In animals such as Drosophila and mouse, growth hormone-insulin and TGFb signal pathways are known to control body size and organ size (Conlon and Raff, 1999). In C. elegans, mutants in the TGFb/DBL-1 pathway are all small indicating that this pathway is important in body size control (Patterson and Padgett, 2000). We previously isolated many big mutants, and showed that several of them are mutants in the
egl-4 gene encoding a cGMP-dependent protein kinase (G kinase). Genetic interaction studies suggest that EGL-4 inhibits activity of DBL-1/TGFb pathway for body size control (Hirose et al. 2003). Although DBL-1 and SMA-2 could be substrates of EGL-4, both relation between EGL-4 and the TGFb pathway and mechanisms of body size control by the TGFb pathway remain poorly understood. To determine these issues, we screened for proteins that bind to EGL-4 using yeast two hybrid system, and identified six proteins: Ras homolog (DRN-1), seven transmembrane protein (C52B9.4), CDP diglyceride synthetase ortholog (C33H5.18), collagen related protein (COL-167), transport protein Sec61a subunit homolog (Y57G11C.15) and an unknown protein (Y43F8C.11).

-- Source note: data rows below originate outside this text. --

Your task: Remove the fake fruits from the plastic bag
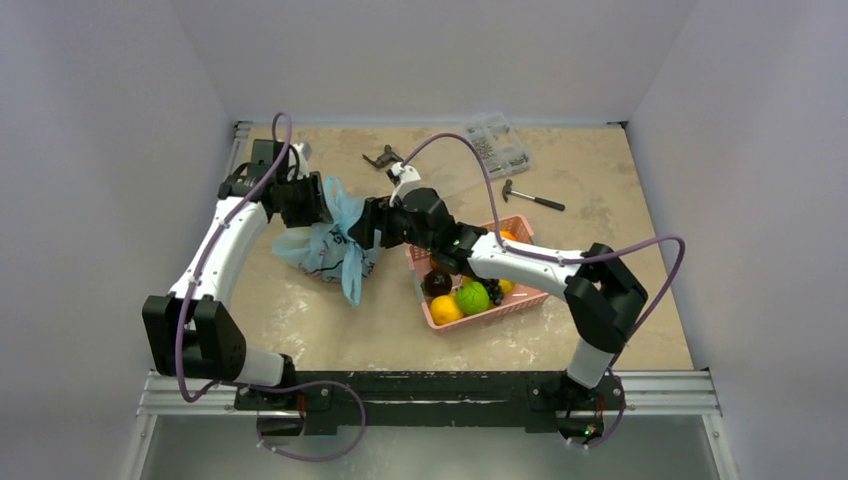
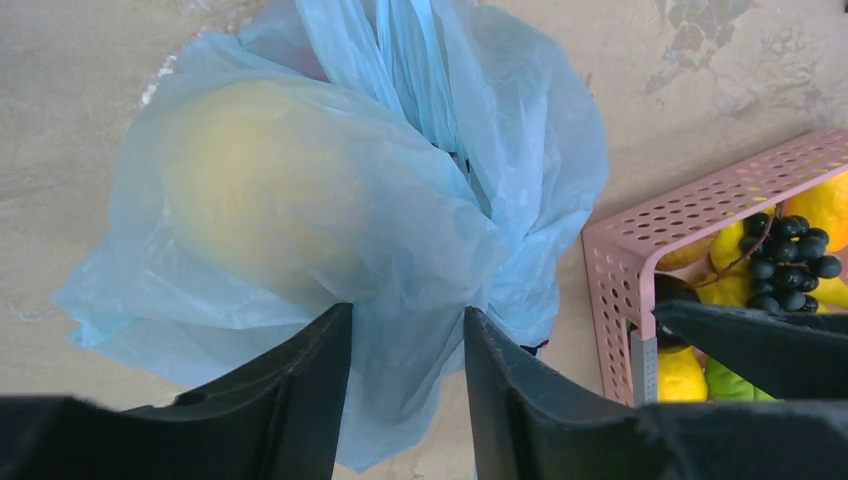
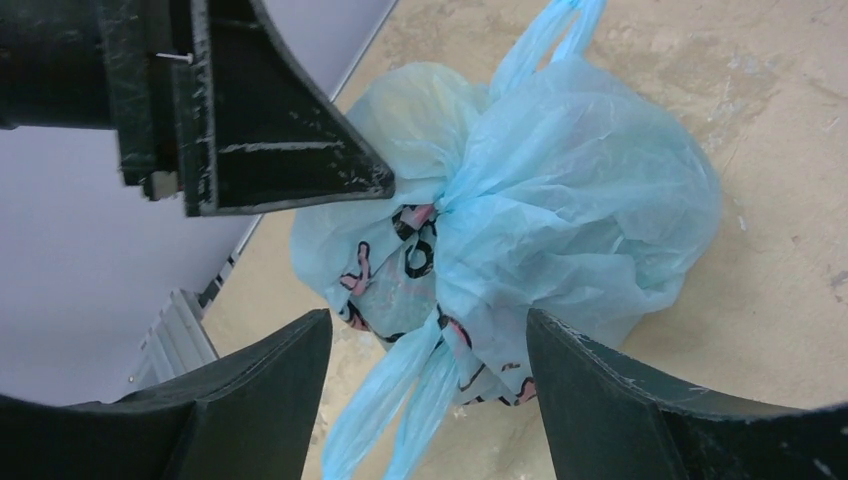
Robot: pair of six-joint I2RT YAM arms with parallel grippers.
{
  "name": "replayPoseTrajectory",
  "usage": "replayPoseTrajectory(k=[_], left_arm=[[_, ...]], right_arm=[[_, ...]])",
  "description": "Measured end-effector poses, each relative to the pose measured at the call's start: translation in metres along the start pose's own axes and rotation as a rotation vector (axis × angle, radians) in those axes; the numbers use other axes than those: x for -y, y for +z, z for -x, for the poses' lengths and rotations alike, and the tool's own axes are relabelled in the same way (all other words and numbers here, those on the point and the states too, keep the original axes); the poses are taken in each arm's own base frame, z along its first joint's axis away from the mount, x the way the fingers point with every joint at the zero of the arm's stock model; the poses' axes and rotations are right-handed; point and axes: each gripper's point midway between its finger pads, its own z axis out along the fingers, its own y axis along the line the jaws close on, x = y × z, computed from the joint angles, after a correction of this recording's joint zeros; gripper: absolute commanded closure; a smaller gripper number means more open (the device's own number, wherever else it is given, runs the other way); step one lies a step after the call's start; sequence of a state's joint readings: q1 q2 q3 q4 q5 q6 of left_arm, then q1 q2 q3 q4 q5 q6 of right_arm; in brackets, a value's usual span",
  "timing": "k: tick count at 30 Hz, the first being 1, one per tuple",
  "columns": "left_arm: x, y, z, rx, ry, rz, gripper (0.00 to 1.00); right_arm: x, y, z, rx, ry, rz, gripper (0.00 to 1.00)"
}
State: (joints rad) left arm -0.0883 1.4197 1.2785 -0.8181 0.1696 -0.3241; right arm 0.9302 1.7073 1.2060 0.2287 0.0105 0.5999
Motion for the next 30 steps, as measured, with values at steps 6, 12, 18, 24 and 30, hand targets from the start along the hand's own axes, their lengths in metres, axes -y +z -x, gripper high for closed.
replayPoseTrajectory(k=[6, 12, 18, 24, 30], left_arm=[[0.0, 0.008, -0.015, -0.048, 0.003, -0.069, 0.98], [0.008, 0.009, -0.017, -0.049, 0.022, -0.125, 1.0], [0.014, 0.007, -0.019, -0.05, 0.028, -0.166, 1.0], [0.017, 0.009, -0.02, -0.047, 0.03, -0.19, 1.0], [0.018, 0.007, -0.019, -0.039, 0.033, -0.191, 1.0]], right_arm=[[0.022, 0.02, -0.027, -0.054, -0.026, -0.056, 0.37], [0.037, 0.025, -0.035, -0.079, -0.054, -0.114, 0.33], [0.027, 0.038, -0.011, -0.033, -0.067, -0.14, 0.21], [0.029, 0.055, -0.006, -0.014, -0.082, -0.21, 0.28], [0.037, 0.062, -0.023, -0.042, -0.089, -0.265, 0.67]])
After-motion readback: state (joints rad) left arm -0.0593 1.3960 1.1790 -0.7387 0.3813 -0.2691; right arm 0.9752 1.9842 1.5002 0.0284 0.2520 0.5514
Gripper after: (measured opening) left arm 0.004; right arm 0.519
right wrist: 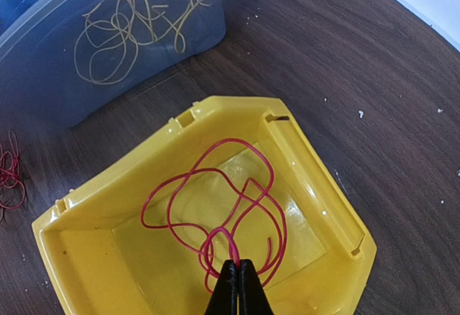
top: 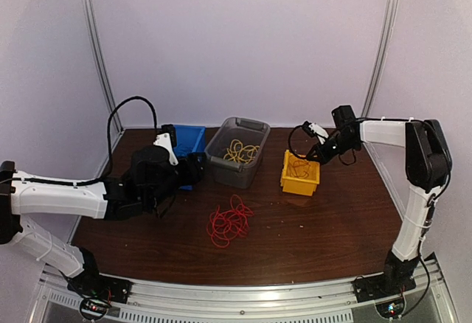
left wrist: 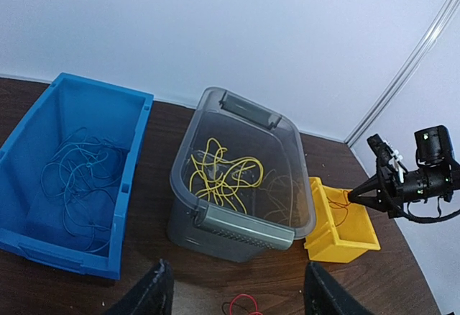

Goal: Untangle the cables

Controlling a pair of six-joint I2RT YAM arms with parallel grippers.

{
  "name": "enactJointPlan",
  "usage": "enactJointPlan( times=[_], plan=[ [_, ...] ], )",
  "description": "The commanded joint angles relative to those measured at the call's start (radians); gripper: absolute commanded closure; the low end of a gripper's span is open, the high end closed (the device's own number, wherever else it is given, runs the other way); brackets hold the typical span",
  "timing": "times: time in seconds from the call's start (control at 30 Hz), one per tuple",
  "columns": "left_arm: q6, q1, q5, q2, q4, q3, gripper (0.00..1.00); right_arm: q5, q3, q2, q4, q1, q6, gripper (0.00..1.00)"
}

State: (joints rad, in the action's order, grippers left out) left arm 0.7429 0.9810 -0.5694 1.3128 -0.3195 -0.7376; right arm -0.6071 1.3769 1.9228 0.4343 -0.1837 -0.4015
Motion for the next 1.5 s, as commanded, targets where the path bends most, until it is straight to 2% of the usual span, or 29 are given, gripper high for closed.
enactJointPlan(
  times=[0.0, 0.1, 0.17, 0.43, 0.6, 0.73, 0.8, 0.87, 1.0, 1.1, 1.2, 1.3, 1.47],
  plan=[
    [0.014, 0.003, -0.008, -0.002, -0.014, 0.015, 0.37, 0.09, 0.057, 0.025, 0.032, -0.057, -0.034, 1.0],
    [0.015, 0.004, -0.003, -0.004, -0.013, 0.017, 0.37, 0.149, 0.071, 0.031, 0.065, -0.094, -0.045, 0.82],
    [0.014, 0.004, -0.004, -0.007, -0.007, 0.015, 0.37, 0.16, 0.076, 0.016, 0.089, -0.098, -0.037, 0.73],
    [-0.051, 0.003, 0.031, -0.013, 0.067, 0.003, 0.36, 0.214, 0.055, -0.226, 0.193, -0.094, -0.025, 0.62],
    [-0.122, 0.004, 0.175, 0.104, 0.137, -0.029, 0.36, 0.035, -0.022, -0.376, 0.162, -0.127, -0.007, 0.51],
    [-0.121, 0.004, 0.332, 0.246, 0.223, -0.086, 0.4, -0.015, -0.135, -0.413, 0.119, -0.253, -0.063, 0.51],
    [-0.087, 0.003, 0.353, 0.28, 0.268, -0.1, 0.45, -0.021, -0.172, -0.404, 0.098, -0.312, -0.075, 0.52],
    [-0.042, 0.003, 0.367, 0.275, 0.272, -0.079, 0.46, -0.063, -0.189, -0.381, 0.083, -0.361, -0.072, 0.52],
    [0.018, -0.003, 0.434, 0.251, 0.217, -0.015, 0.48, -0.054, -0.173, -0.296, 0.069, -0.493, -0.09, 0.5],
    [0.05, -0.03, 0.536, 0.261, 0.091, 0.039, 0.54, -0.058, -0.146, -0.227, 0.046, -0.554, -0.105, 0.49],
    [0.088, -0.065, 0.624, 0.283, -0.003, 0.057, 0.64, -0.075, -0.113, -0.167, 0.031, -0.575, -0.105, 0.49],
    [0.085, -0.068, 0.618, 0.312, 0.052, 0.011, 0.74, -0.064, -0.101, -0.137, 0.005, -0.591, -0.114, 0.49],
    [0.087, -0.069, 0.608, 0.295, 0.031, 0.013, 0.89, -0.003, -0.085, -0.082, -0.049, -0.641, -0.139, 0.47]
  ],
)
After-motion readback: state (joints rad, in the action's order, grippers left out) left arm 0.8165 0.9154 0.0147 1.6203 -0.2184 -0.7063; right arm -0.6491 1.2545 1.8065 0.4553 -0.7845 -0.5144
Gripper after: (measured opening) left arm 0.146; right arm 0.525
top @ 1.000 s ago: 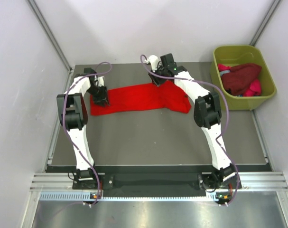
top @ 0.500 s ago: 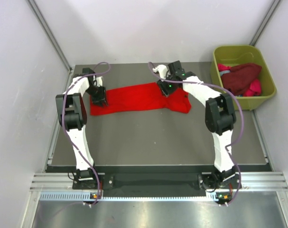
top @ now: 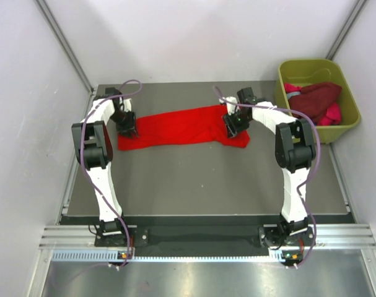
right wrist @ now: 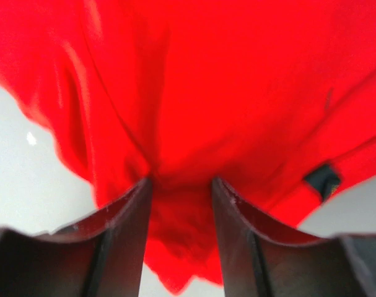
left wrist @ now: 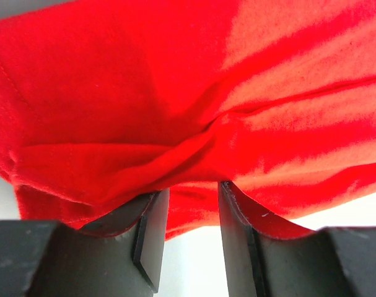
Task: Fold and stack the t-shirts
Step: Fold the tshirt
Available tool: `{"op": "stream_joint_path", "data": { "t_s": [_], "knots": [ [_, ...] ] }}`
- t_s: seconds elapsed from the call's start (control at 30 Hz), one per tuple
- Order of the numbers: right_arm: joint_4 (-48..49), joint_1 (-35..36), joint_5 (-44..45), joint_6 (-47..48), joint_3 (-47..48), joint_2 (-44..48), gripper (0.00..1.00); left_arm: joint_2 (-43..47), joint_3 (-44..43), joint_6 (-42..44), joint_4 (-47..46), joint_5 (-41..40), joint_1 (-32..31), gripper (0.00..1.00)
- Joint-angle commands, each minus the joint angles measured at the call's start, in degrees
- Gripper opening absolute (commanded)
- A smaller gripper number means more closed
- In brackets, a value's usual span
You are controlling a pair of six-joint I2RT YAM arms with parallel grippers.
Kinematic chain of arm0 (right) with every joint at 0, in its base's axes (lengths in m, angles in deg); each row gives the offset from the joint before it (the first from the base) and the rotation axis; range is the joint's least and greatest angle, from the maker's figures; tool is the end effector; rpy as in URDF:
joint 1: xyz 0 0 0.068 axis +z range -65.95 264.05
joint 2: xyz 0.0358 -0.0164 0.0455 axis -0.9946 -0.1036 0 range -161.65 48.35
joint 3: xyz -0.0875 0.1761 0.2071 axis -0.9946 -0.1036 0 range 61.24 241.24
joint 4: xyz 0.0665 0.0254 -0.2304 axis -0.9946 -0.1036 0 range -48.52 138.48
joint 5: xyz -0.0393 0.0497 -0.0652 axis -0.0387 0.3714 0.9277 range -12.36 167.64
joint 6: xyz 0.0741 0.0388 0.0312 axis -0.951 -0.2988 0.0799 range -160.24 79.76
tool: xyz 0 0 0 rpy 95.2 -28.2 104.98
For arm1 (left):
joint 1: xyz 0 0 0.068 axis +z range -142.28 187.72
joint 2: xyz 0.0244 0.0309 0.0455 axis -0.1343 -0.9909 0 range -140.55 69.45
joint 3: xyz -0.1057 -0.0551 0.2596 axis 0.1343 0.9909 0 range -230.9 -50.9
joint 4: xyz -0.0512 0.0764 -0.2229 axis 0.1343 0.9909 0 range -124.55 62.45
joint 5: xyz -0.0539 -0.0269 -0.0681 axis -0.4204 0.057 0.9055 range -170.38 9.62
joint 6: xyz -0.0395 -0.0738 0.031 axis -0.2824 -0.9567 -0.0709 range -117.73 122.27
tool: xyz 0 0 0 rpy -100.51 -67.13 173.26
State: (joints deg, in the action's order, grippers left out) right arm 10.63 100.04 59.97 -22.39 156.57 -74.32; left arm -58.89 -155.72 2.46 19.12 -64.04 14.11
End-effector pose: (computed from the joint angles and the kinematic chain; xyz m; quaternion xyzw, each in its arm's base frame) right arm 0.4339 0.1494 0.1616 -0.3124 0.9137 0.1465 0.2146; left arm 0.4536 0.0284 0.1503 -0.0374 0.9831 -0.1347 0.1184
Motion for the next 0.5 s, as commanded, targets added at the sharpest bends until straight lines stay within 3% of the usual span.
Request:
{"op": "stream_joint_path", "data": {
  "t_s": [0.0,0.27,0.47],
  "knots": [
    [-7.5,0.27,-5.35,0.09,2.14,-4.76,0.44,-1.04,-2.67,1.13,-0.15,-1.83,0.37,0.43],
    [-7.68,-2.1,0.53,-0.88,-4.1,-0.74,0.44,-2.18,-3.46,2.54,-0.41,-5.61,0.99,0.43],
    [-9.0,-7.54,5.1,-1.06,-5.59,2.0,0.45,-7.45,-12.14,4.73,1.08,-7.81,1.6,0.43]
  ]
}}
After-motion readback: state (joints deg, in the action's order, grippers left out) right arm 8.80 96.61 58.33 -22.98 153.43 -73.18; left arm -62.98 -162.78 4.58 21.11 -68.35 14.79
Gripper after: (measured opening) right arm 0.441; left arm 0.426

egl-4 gene is known to produce two alternatively spliced variants called PKGa and PKGb, which differ in the promoters and the first exon. We found that the above proteins specifically bind in yeast to the PKGa N-terminal region containing a glycine-rich domain encoded by the PKGa first exon, suggesting an important role of this domain to allow access by the binding proteins. We also found that mutants in the three binding proteins,
drn-1(
ok400), C52B9.4
(tm2431) and
col-167(
tm3691) were slightly smaller than wild type, which suggest that these proteins play a role in body size control. At present, we are trying to purify tagged EGL-4 synthesized in a cell-free protein synthesis system for substrate identification. We are also examining direct interaction in vitro between EGL-4 and the proteins found by the yeast two-hybrid screening. In the process of these works, when we grew worms on E. coli HB101, adult worms were found to be larger in volume than those fed on OP50 by about 50%. Although it was known that HB101 food speeds up the growth to adulthood (Shtonda and Avery 2006), our result shows that it also affects the maximum body volume. The worms fed on HB101 have enhanced body size difference depending on the genetic background, resulting in easier identification of body size phenotypes.